LaHora

La hendija en el mar

Juan J. Prieto L.*
A Carlos y Mariela
…por el frente de la iglesia
Su paso es lento, despacio, muy despacio. El sol, que nunca se movió detrás de él, alargaba su figura haciéndola parecer una hendija en el mar sereno, tranquilo. Camina, pero no acorta el camino. Todos impávidos, esperan ver pasar al peregrino para saberlo de cuerpo y alma, su piel. El muelle antiguo a merced del salitre ahoga sus carnes y huesos por la costumbre de amar, de amar al mar, aun en sus costados guarda las raspaduras amorosas de barcos que venciendo distancias desde el continente nos trajeron la bulla de las desgracias, pero también el brillo de la abundancia.

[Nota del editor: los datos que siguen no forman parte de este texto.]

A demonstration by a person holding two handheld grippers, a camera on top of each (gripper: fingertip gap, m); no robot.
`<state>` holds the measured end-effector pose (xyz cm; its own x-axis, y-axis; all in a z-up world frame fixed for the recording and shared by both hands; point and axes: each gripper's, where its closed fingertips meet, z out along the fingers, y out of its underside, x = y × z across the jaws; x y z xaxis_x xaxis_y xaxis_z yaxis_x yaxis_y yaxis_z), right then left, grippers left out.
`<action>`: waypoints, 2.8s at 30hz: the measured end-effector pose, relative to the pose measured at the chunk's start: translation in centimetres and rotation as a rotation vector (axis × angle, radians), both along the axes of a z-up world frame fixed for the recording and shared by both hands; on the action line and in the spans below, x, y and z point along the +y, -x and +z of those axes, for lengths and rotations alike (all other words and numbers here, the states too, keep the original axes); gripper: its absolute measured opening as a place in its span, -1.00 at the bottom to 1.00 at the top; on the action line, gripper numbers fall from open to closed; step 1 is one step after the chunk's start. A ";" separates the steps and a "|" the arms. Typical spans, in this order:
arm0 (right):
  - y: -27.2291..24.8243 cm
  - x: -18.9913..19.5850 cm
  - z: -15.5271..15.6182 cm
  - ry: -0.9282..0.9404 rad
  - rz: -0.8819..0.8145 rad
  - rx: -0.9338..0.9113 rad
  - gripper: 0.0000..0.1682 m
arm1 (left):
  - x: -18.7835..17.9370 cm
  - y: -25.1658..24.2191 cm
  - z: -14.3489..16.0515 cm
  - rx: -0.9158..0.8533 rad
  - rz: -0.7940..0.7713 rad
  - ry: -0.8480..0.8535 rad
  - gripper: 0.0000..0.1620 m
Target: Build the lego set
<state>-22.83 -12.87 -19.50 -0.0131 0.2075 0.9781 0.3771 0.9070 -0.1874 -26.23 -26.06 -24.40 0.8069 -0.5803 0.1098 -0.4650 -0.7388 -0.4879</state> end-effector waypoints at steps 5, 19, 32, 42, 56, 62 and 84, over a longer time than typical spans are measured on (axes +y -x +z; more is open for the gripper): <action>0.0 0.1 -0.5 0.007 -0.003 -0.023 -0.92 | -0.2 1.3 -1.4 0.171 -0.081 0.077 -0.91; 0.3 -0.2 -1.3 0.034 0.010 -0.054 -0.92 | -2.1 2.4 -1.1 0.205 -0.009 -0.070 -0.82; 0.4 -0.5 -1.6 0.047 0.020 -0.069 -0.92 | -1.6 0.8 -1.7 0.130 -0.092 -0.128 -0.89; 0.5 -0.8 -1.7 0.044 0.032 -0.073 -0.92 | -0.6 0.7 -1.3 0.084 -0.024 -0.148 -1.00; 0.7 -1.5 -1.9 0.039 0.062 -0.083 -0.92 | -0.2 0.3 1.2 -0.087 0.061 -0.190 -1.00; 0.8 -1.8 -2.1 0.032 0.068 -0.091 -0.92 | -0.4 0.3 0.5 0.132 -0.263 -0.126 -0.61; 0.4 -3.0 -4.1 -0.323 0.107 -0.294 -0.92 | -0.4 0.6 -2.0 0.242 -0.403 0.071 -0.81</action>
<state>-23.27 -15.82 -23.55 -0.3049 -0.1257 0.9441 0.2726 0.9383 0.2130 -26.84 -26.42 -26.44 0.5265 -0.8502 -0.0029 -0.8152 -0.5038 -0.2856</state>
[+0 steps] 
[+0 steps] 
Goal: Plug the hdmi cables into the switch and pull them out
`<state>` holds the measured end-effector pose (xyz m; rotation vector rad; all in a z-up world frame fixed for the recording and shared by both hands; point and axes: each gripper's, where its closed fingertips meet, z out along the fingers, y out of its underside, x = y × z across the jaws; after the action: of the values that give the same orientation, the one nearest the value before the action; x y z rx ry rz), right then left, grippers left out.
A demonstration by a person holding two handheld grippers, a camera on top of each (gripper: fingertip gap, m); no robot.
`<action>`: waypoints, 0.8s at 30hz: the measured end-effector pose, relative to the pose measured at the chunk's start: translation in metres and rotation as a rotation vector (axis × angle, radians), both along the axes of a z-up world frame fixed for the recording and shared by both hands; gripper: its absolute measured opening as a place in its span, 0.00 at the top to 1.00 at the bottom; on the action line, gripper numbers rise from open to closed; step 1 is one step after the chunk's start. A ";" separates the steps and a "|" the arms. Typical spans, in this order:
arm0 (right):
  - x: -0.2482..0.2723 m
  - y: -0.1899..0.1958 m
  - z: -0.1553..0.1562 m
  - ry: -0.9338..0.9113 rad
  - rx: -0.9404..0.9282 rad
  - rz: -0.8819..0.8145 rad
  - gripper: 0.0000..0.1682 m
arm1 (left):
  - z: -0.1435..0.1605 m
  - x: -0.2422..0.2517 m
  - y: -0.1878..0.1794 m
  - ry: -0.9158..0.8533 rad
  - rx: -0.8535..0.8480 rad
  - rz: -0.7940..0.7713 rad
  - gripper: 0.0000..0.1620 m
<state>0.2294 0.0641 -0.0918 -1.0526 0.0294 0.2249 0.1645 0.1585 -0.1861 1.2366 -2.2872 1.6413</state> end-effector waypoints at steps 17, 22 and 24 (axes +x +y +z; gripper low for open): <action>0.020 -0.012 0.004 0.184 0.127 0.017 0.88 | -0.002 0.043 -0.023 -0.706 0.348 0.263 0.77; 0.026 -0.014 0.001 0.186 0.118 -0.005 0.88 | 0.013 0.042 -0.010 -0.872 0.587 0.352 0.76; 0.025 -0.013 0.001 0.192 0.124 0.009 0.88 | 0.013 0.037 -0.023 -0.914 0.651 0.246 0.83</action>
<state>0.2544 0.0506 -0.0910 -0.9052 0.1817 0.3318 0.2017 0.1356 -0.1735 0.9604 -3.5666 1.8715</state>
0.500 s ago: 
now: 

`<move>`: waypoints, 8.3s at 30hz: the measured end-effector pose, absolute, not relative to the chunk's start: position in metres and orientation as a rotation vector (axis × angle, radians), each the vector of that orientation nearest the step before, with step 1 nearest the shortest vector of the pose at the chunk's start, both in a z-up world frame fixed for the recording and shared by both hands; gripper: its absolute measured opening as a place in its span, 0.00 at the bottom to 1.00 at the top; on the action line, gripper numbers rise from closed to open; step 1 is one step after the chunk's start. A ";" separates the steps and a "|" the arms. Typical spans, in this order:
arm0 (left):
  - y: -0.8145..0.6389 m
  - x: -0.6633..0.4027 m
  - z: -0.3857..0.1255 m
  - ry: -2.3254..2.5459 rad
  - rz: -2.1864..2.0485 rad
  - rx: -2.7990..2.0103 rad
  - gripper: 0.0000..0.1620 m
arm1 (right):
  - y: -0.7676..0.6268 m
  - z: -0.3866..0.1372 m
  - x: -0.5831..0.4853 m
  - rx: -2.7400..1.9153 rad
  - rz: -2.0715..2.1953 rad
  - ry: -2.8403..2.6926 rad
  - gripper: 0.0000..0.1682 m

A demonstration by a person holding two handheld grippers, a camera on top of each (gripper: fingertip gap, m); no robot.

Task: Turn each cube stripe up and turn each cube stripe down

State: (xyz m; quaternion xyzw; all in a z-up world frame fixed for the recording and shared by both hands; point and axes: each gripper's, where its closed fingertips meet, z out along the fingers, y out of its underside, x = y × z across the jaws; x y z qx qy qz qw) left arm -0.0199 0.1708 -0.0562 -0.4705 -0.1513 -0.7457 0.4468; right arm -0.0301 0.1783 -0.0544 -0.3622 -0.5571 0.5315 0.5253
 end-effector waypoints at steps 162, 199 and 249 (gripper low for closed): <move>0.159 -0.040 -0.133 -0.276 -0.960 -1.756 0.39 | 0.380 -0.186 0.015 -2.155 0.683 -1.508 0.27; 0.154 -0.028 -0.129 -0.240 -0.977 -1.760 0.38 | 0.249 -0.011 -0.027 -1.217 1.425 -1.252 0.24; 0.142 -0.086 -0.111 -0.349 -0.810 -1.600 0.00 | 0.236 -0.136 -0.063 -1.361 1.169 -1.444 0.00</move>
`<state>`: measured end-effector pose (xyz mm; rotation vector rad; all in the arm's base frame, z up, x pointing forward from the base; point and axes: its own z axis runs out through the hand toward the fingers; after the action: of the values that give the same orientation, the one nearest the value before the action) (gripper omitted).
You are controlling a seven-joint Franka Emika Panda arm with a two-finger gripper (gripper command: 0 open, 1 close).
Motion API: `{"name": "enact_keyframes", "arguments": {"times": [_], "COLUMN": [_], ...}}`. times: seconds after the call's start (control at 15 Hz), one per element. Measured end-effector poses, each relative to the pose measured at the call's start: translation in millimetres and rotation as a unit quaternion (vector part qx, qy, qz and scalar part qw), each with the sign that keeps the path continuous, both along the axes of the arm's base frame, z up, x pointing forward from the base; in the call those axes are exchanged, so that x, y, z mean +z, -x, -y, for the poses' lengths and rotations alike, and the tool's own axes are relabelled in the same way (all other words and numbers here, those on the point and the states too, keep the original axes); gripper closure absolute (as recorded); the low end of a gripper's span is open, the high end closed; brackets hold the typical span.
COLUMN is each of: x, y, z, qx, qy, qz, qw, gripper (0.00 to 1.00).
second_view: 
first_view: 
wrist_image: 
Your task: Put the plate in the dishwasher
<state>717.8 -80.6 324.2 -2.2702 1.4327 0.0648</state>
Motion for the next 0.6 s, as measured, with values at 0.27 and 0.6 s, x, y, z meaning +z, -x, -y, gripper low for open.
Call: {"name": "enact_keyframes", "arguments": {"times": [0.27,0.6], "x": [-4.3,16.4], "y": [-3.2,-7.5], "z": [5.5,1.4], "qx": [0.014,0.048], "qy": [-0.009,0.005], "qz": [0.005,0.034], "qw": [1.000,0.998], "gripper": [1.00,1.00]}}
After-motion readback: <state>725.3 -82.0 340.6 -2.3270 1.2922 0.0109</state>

Ese día, como nunca, el candelero del alba nació por el norte, nubes violetas desafiaron la vista de los alcatraces deteniendo el vuelo en la altura, los peces vagaron adormilados, ahítos de comer estrellas arrancadas del firmamento por la desilusión de un día raro, tranquilo, como la misma mar. Aquel tiempo desconocido, segado de horas imprecisas, jugaba al hechizo con cartas marcadas por el destino incierto de una iglesia mirando al frente laderas sembradas de fierros que escupen truenos. Es la iglesia vieja, la del viejo, que un día llegó por una hendija en el mar y después no quiso irse. Allí está protegiendo con el milagro las gentes de donde vengan, honrado su nombre, lo celebramos.